As well as having good working relationships with the manufacturers it works with, the couple explained that they also look to ensure they stock and sell chairs where there may be gaps in their offering.
“It really is driven by customer need. As the number of customers increases, we come across different needs and gaps in our range where we may not have a solution for which needs to be filled,” said Justina.
“We are picky over what we sell but are always open to have the conversation and find out more about a product.”
Walking before running
By sticking to its strategy and staying true to the notion of developing organically, Stuart Mobility has achieved impressive, sustained growth over the past three years.
“We started small, gave it a try and realised it just didn’t fit with the kind of company we wanted to be” Stuart Nurse
Justina told THIIS that turnover has more than doubled year-on-year since its launch in 2015: “This year, we are on track to double again and each year, we reinvest everything back into the company, with two new vans last year, the move to the new premises, new product ranges and more.”
From humble beginnings, selling reconditioned chairs from the family home whilst their son played the piano, to its current operations, the pair say they are careful to ensure it can walk before attempting to run.
“We are quite proud of ourselves,” said Stuart, modestly.

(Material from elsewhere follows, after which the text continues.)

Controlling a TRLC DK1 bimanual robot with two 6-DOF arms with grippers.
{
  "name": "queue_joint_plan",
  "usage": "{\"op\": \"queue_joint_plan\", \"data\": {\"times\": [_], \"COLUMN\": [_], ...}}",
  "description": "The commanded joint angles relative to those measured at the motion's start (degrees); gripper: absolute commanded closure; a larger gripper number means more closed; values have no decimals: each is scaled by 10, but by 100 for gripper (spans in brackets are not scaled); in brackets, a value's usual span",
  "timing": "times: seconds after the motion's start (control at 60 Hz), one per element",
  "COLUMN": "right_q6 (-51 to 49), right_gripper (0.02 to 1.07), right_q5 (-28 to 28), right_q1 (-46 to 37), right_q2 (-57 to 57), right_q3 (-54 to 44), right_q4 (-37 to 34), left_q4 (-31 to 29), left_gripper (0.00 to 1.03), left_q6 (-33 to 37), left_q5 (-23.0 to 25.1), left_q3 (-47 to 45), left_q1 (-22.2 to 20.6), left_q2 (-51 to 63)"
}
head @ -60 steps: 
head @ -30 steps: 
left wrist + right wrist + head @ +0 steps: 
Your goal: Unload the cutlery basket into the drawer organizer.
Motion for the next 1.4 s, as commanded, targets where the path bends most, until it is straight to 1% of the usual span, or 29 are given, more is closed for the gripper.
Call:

“We have taken little baby steps every time, making sure not to overstretch ourselves. We could have tried expanding earlier or borrowed lots of money to accelerate the growth but we have been careful to keep growing steadily. We also haven’t borrowed anything to get to where we are today.”
This gradual journey has allowed the company to figure out and refine its strategy and identity, giving it room to find its feet without fear of failure.
“Trying out scooters was the perfect example of that. We started small, gave it a try and realised it just didn’t fit with the kind of company we wanted to be,” added Stuart.
“Funnily enough, it was only after trying it that it became clearer exactly what kind of company we wanted to be.”
Plans for the future
Speaking with Justina, she underlined that the company is standing firm with its decision to specialise in seating, with no plans to diversify on the horizon.
“Our specialist knowledge and the way we are approaching retail gives us an edge in the market, however, all that knowledge is in my and Stuart’s heads,” she observed.
“Expanding the team is a priority. First for backup services to help take on the day-to-day admin, which will then free me up to go out and be more consumer-facing, as well as to start training and developing another me essentially.”
With ambitions of becoming a key supplier for community equipment providers and growing its healthcare activities, the couple stressed all steps have to continue to be small and manageable.
“What is important is that I never want to lose that customer service ethos which drives us, so we’ll be sure to continue as we have been, one step at a time,” finished Justina.